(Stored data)
····················
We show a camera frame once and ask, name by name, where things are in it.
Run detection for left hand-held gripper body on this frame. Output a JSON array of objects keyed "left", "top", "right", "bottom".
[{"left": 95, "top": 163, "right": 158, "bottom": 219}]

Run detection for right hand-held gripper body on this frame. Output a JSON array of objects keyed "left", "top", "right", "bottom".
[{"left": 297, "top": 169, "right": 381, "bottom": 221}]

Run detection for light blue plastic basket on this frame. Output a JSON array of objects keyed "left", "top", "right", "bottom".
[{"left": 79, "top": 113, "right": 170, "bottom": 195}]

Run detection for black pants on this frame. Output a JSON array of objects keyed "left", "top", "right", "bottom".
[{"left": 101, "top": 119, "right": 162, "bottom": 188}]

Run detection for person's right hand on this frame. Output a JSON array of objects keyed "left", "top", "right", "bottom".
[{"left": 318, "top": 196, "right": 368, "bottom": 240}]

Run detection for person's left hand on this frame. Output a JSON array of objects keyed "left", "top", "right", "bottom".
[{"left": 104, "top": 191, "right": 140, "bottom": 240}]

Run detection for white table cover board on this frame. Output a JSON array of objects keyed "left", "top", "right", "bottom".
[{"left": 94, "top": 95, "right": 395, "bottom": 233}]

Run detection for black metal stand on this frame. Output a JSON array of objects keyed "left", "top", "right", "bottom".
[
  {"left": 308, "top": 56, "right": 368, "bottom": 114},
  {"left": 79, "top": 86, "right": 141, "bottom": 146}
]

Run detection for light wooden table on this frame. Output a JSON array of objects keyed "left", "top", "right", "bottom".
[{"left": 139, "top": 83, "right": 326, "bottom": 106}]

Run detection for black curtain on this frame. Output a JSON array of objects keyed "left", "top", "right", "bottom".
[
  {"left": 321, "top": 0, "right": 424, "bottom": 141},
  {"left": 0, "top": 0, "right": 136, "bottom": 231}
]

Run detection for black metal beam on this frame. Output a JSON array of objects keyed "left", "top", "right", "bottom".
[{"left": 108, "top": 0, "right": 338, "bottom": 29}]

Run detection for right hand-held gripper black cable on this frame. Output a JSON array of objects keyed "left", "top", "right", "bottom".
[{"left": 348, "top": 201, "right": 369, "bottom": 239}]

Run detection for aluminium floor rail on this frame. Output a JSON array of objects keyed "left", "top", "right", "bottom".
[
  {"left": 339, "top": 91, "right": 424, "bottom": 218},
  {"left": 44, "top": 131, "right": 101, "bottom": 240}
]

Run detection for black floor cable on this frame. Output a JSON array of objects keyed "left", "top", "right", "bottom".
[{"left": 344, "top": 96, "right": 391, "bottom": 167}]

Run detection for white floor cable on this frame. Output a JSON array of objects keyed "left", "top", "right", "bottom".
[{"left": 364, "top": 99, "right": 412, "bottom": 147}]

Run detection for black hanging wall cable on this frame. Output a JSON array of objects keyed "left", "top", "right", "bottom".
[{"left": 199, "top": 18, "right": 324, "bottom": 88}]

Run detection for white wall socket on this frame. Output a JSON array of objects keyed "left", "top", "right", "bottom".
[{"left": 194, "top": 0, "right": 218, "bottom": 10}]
····················
All the entries above need to be reproduced exactly.

_Result of this task_:
We show a camera frame once and ask, name by name, where things are in it.
Run detection for left hand-held gripper body on this frame. Output a JSON array of objects keyed "left", "top", "right", "bottom".
[{"left": 95, "top": 163, "right": 158, "bottom": 219}]

Run detection for right hand-held gripper body on this frame. Output a JSON array of objects keyed "left", "top", "right", "bottom".
[{"left": 297, "top": 169, "right": 381, "bottom": 221}]

Run detection for light blue plastic basket on this frame. Output a JSON array of objects keyed "left", "top", "right", "bottom".
[{"left": 79, "top": 113, "right": 170, "bottom": 195}]

Run detection for black pants on this frame. Output a JSON array of objects keyed "left", "top", "right", "bottom".
[{"left": 101, "top": 119, "right": 162, "bottom": 188}]

Run detection for person's right hand on this frame. Output a JSON array of objects keyed "left", "top", "right", "bottom".
[{"left": 318, "top": 196, "right": 368, "bottom": 240}]

Run detection for person's left hand on this frame. Output a JSON array of objects keyed "left", "top", "right", "bottom".
[{"left": 104, "top": 191, "right": 140, "bottom": 240}]

Run detection for white table cover board on this frame. Output a JSON array of objects keyed "left", "top", "right", "bottom".
[{"left": 94, "top": 95, "right": 395, "bottom": 233}]

Run detection for black metal stand on this frame. Output a JSON array of objects keyed "left", "top", "right", "bottom".
[
  {"left": 308, "top": 56, "right": 368, "bottom": 114},
  {"left": 79, "top": 86, "right": 141, "bottom": 146}
]

Run detection for light wooden table on this frame. Output a JSON array of objects keyed "left", "top", "right", "bottom".
[{"left": 139, "top": 83, "right": 326, "bottom": 106}]

Run detection for black curtain on this frame. Output a JSON array of objects keyed "left", "top", "right", "bottom".
[
  {"left": 321, "top": 0, "right": 424, "bottom": 141},
  {"left": 0, "top": 0, "right": 136, "bottom": 231}
]

Run detection for black metal beam on this frame. Output a JSON array of objects keyed "left", "top", "right", "bottom".
[{"left": 108, "top": 0, "right": 338, "bottom": 29}]

Run detection for right hand-held gripper black cable on this frame. Output a JSON array of objects keyed "left", "top", "right", "bottom".
[{"left": 348, "top": 201, "right": 369, "bottom": 239}]

Run detection for aluminium floor rail on this frame. Output a JSON array of objects keyed "left", "top", "right", "bottom".
[
  {"left": 339, "top": 91, "right": 424, "bottom": 218},
  {"left": 44, "top": 131, "right": 101, "bottom": 240}
]

Run detection for black floor cable on this frame. Output a JSON array of objects keyed "left", "top", "right", "bottom".
[{"left": 344, "top": 96, "right": 391, "bottom": 167}]

Run detection for white floor cable on this frame. Output a JSON array of objects keyed "left", "top", "right", "bottom".
[{"left": 364, "top": 99, "right": 412, "bottom": 147}]

Run detection for black hanging wall cable on this frame. Output a JSON array of objects keyed "left", "top", "right", "bottom".
[{"left": 199, "top": 18, "right": 324, "bottom": 88}]

Run detection for white wall socket on this frame. Output a JSON array of objects keyed "left", "top", "right", "bottom".
[{"left": 194, "top": 0, "right": 218, "bottom": 10}]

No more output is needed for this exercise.